TASK OBJECTIVE = A line below contains "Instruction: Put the", and a later one contains "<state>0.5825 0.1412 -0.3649". Repeat both, with every line between them, exactly.
____________________
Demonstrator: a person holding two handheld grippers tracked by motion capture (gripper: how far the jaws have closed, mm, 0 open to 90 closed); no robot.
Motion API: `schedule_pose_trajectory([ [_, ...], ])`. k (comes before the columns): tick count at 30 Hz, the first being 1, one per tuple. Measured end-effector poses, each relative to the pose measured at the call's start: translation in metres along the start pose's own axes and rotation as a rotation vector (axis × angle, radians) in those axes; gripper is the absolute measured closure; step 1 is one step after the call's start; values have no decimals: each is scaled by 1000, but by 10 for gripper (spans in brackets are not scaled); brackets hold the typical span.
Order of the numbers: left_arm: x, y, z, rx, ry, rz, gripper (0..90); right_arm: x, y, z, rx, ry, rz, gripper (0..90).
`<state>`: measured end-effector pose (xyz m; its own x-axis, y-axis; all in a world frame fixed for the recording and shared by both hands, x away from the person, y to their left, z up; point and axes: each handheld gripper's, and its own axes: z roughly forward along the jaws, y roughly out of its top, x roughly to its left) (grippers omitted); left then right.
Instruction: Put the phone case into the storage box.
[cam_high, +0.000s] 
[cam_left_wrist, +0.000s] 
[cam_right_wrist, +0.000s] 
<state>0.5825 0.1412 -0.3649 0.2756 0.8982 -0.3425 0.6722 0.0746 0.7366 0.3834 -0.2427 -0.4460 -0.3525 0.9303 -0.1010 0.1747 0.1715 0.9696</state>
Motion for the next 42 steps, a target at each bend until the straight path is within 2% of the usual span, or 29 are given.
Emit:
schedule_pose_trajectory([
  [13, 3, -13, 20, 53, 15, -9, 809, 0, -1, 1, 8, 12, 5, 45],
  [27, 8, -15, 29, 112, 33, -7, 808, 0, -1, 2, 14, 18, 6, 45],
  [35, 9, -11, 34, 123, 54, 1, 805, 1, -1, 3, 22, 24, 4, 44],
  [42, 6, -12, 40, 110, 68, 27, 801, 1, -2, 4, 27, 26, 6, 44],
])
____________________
FINISHED EXERCISE =
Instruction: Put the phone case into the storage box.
[cam_high, +0.000s] 
[cam_left_wrist, +0.000s] 
[cam_right_wrist, +0.000s] 
<state>0.5825 0.1412 -0.3649 0.2756 0.8982 -0.3425 0.6722 0.0746 0.7366 0.3834 -0.2427 -0.4460 -0.3525 0.9303 -0.1010 0.1747 0.1715 0.9696</state>

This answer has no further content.